Your task | What you give must be exactly the lines of the material from the first through the line that contains "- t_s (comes", inclusive, and no others.
Given data START
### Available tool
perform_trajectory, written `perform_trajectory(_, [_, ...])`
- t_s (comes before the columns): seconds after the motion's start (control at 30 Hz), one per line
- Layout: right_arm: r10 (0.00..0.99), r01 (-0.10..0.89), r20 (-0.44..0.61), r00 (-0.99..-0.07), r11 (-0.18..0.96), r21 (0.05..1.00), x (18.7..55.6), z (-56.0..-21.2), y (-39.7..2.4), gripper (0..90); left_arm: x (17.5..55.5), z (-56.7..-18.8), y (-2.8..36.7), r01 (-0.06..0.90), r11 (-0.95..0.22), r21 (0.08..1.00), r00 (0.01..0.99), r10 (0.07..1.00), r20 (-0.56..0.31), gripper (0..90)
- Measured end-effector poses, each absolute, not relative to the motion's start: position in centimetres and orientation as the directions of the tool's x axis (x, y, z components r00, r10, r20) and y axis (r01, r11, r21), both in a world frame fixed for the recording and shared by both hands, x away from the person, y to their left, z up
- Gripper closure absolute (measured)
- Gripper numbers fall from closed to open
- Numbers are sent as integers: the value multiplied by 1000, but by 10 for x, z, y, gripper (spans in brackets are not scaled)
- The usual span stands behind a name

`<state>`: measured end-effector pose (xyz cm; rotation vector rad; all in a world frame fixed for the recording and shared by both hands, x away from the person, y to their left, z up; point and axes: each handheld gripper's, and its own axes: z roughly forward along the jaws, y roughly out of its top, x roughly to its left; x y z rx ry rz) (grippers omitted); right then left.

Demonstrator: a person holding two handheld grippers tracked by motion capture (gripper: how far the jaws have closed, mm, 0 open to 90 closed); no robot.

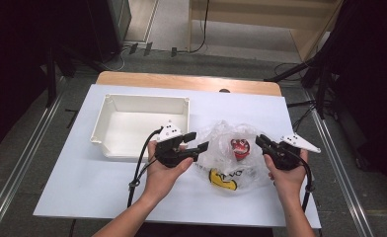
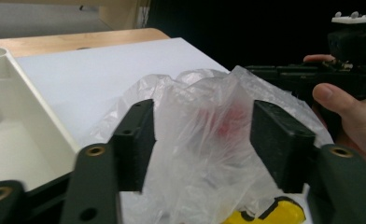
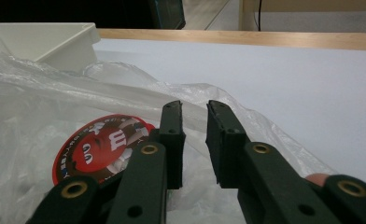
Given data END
Response |
### Available tool
perform_trajectory, written `perform_trajectory(_, [_, ...])`
- t_s (comes before the columns): seconds after the motion's start (control at 30 Hz), one per line

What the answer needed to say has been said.